Aluminum is 2.9 times lighter than steel at the same dimensions. Aluminum 6061 density is 2.70 g/cm³; steel is 7.85. A 1-inch × 48-inch aluminum round bar weighs 3.68 lb versus 10.7 lb for the same size in steel. Aluminum 7075 (2.81 g/cm³) is slightly heavier than 6061 but still under one-third steel weight.
Stainless steel (304 and 316 both have density 8.0 g/cm³, slightly heavier than mild steel at 7.85) sheet weights per sq ft: 16 ga (1/16 in) ≈ 2.6 lb/ft², 1/8 in ≈ 5.2 lb/ft², 1/4 in ≈ 10.4 lb/ft², 1/2 in ≈ 20.8 lb/ft². For a 4×8 ft sheet of 1/8 in 304: 4 × 8 × 5.2 = 167 lb. Heavy enough to need two people to lift.
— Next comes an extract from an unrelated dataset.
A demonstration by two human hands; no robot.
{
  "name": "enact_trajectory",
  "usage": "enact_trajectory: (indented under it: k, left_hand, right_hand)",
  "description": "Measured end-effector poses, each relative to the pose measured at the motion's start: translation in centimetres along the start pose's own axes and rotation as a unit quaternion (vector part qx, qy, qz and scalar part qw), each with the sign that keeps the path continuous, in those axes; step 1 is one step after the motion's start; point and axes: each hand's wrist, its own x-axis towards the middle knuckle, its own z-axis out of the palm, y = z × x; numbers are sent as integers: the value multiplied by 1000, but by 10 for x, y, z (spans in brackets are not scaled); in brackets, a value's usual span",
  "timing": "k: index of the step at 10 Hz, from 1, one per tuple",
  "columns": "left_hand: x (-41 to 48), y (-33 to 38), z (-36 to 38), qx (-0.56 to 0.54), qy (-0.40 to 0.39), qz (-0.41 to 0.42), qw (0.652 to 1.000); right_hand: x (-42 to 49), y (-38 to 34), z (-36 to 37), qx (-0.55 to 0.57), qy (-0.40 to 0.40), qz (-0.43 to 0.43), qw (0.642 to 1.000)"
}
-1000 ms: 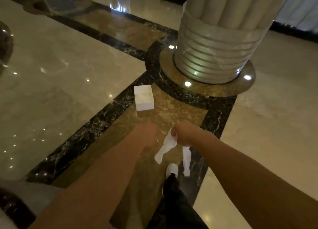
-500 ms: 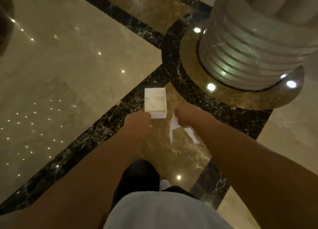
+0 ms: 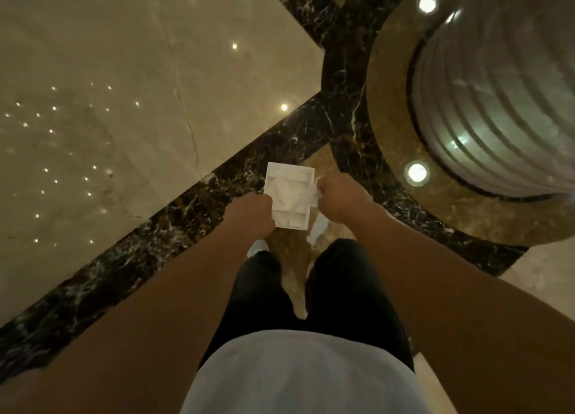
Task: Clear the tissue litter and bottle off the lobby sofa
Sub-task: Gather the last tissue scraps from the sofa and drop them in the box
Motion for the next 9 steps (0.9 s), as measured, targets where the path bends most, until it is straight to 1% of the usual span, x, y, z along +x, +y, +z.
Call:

Type L copper pipe (residential plumbing standard): 1/2 inch ≈ 0.34 lb/ft, 3/4 in ≈ 0.51 lb/ft, 1 in ≈ 0.66 lb/ft. Copper is dense (8.93 g/cm³) and expensive ($3.50-$5.00/lb in 2024-2026), which is why thefts of copper plumbing remain a chronic insurance claim issue on vacant properties and worksites.
W = π × (R² − r²) × L × ρ, where R is outer radius, r is inner radius, L is length, ρ is density. For a 2-inch OD × 0.125 wall steel tube (ID = 2 − 2×0.125 = 1.75 in) of 48 in length: V = π × (1² − 0.875²) × 48 = π × 0.234 × 48 = 35.3 in³ = 578 cm³. Mass = 578 × 7.85 = 4,538 g = 10.0 lb.
For a 1-inch diameter (25.4 mm) chrome steel sphere: V = (4/3) × π × 12.7³ = 8,587 mm³ = 8.59 cm³. Density of 52100 chrome steel ≈ 7.81 g/cm³. Mass = 8.59 × 7.81 = 67.1 g (2.37 oz). A 4-inch (101.6 mm) steel ball weighs about 9.2 lb — the standard size for shot put.
Brass C360 (free-machining brass) has density 8.50 g/cm³, mild steel is 7.85 g/cm³. Brass is about 8% heavier than steel at the same dimensions because the copper-zinc alloy has tighter atomic packing than iron-carbon steel. Despite being denser, brass is much weaker than steel structurally — it is favored for machinability, corrosion resistance, and appearance, not strength.